The port cities of Calais and Boulogne are filled with Allied soldiers praying in vain for evacuation; both garrisons are being slaughtered as they fight to the last man. Dunkirk is the last line of defense. From the seaside holiday town, where troops might have lolled on the sand as civilians before the war, England is clearly visible on the other side of the Channel. The distance is just twenty-one miles. The alluring sight, so close and yet so far away, nurtures the slimmest of hopes that the Royal Navy will find a way to get them home.

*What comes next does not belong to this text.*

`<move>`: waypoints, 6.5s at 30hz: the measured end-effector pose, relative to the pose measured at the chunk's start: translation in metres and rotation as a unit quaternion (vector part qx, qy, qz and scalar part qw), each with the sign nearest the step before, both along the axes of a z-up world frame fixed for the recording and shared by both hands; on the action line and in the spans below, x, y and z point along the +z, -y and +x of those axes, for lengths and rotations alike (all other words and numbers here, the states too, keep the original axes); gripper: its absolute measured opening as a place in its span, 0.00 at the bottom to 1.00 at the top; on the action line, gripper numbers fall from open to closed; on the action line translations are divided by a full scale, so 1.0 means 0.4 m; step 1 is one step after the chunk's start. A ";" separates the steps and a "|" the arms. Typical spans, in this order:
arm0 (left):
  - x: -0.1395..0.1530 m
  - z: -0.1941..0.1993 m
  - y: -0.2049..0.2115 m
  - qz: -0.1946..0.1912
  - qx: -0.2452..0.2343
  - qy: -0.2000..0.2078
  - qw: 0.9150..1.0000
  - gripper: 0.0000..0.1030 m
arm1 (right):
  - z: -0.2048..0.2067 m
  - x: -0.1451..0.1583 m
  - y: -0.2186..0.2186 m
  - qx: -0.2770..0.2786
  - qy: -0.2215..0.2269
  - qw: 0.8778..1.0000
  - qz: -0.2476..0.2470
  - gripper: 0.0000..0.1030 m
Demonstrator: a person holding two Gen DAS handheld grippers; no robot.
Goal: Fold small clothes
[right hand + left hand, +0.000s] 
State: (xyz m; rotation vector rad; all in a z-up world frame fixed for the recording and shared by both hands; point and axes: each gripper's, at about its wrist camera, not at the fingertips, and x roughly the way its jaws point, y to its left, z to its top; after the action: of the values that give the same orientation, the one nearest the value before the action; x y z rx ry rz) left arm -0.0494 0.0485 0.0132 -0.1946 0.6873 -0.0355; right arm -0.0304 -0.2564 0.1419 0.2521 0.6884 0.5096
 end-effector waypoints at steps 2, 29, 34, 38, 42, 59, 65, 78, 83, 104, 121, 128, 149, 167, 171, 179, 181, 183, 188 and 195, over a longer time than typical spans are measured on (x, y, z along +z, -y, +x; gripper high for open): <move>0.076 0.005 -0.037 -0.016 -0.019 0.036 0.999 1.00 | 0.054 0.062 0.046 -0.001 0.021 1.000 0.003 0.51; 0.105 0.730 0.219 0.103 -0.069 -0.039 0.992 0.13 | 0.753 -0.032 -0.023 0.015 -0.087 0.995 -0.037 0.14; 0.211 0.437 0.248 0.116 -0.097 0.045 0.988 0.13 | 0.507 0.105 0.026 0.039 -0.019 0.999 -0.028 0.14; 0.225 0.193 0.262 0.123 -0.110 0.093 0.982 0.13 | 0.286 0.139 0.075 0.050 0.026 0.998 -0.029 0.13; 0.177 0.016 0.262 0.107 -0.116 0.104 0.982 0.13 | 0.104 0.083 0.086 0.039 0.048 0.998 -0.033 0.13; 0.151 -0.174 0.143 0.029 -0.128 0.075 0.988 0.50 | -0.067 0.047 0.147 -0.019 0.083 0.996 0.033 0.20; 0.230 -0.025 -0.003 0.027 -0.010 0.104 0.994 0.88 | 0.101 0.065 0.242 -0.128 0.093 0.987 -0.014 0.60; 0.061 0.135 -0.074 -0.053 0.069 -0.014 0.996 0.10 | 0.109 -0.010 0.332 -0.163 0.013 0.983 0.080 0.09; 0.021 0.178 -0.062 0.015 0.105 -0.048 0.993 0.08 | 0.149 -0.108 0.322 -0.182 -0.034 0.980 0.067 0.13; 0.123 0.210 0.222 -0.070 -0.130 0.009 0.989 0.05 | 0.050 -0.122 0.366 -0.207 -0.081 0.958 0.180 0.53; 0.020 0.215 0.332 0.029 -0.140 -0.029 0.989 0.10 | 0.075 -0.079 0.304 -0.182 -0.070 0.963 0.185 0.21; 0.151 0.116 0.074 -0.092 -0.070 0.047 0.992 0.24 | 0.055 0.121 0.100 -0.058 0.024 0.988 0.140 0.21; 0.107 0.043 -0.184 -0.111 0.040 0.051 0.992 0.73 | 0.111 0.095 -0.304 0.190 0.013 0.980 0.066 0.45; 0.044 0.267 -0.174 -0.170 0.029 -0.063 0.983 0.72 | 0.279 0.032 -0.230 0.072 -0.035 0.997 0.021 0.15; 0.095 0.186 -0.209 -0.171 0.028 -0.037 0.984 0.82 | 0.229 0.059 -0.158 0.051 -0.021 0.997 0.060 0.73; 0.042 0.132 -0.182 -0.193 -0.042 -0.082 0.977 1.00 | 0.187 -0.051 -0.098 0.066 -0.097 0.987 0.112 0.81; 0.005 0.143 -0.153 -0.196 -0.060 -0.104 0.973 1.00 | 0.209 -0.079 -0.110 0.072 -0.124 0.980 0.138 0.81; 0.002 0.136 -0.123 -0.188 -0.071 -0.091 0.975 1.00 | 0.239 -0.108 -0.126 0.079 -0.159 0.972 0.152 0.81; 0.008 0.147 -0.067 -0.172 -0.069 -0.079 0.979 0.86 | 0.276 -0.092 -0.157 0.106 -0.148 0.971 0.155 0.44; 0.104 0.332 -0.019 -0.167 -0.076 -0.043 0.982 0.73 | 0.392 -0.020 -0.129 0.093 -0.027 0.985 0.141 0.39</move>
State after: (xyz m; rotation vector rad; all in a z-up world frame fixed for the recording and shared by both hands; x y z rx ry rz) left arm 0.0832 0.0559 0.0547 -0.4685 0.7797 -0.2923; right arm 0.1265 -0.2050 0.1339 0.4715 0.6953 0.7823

“I had time to reflect on things. I thought of the carnage,” one British engineer will remember of his long hours in Dunkirk. “The piled up dead of civilians and British soldiers, the wrecked buildings and the terrible smell of roasting bodies. I thought of the stream of refugees who had been made homeless by Hitler’s savage onslaught and I wondered how it was all going to end. My thoughts were of home too. I wondered if I would ever see my family and friends again. I thought of the girl I was to marry and wondered if I ever would. My mind would still not accept the fact that we were defeated. I had been bred with the idea of English invincibility, our glorious past and the battles which our soldiers had fought and won against massive odds.”

The Allied forces can retreat no further. Soldiers of the British Expeditionary Force and the French army huddle in the sand, German Stuka dive-bombers and Messerschmitt fighters doing battle with Royal Air Force Spitfires and Hurricanes, but not a rescue ship in sight.

All they can do is wait—and hope.


A rumor travels through the revelers at the sidewalk cafés in Paris, fueled by an official government announcement, passed in whispers and Gallic shrugs: “Arras has fallen.” General Erwin Rommel’s 7th Panzer Division has raced all the way across northern France, only to be surprised by a British attack at that vital crossroads. The Allies stunned Rommel by taking control of the battlefield early on, awaiting the promised assistance from the French. But that help never came. Once again, lack of communication is an issue. Seventh Panzer regrouped and pushed the British back.

The battle ended at dusk, little more than two hours ago. The news is already flashing around Paris.

Amiens, another vital choke point, is also under German control. In just eleven days the Germans have taken 2 million French soldiers prisoner, killed another 100,000, and dashed from one side of France to the other without losing a single battle.

Yet, the sidewalk revelers remind themselves, the night is young. There are no Germans in Paris. Arras and Amiens are both one hundred miles north of these grand boulevards. There is little shortage of food and wine, and certainly no reason to end tonight’s party.

Even as the orchestras keep playing on this night under a full moon in Paris, some drinkers put down their champagne coupes and walk home to pack a bag. The Métro is still running and provides quick transport to the main train gares.

But for those who remain at the sidewalk cafés, just blocks from the tumult of the train stations, the wine still flows. Waiters hover from a distance, watching for the raised index finger requesting another pour. Patrons ignore the rumors about German soldiers raping women and disfiguring children in territories they conquer, and of intellectuals being taken away, never to return. During the German conquest of Poland, the capital of Warsaw was heavily bombed and mass executions were conducted by firing squad, an average of two hundred per day. Adolf Hitler explicitly ordered his troops to “kill without pity or mercy all men, women and children of Polish descent or language.”

There is no reason to believe the Nazis will treat Paris any differently. If anything, given Adolf Hitler’s public disdain for all things French, the streets could run red with the blood of the butchered.

Yet the party continues. Each man and woman sitting at these tables is aware they must soon choose whether they will remain in Paris if the Germans capture the city or flee beforehand.

Until then, all they can do is wait—and party.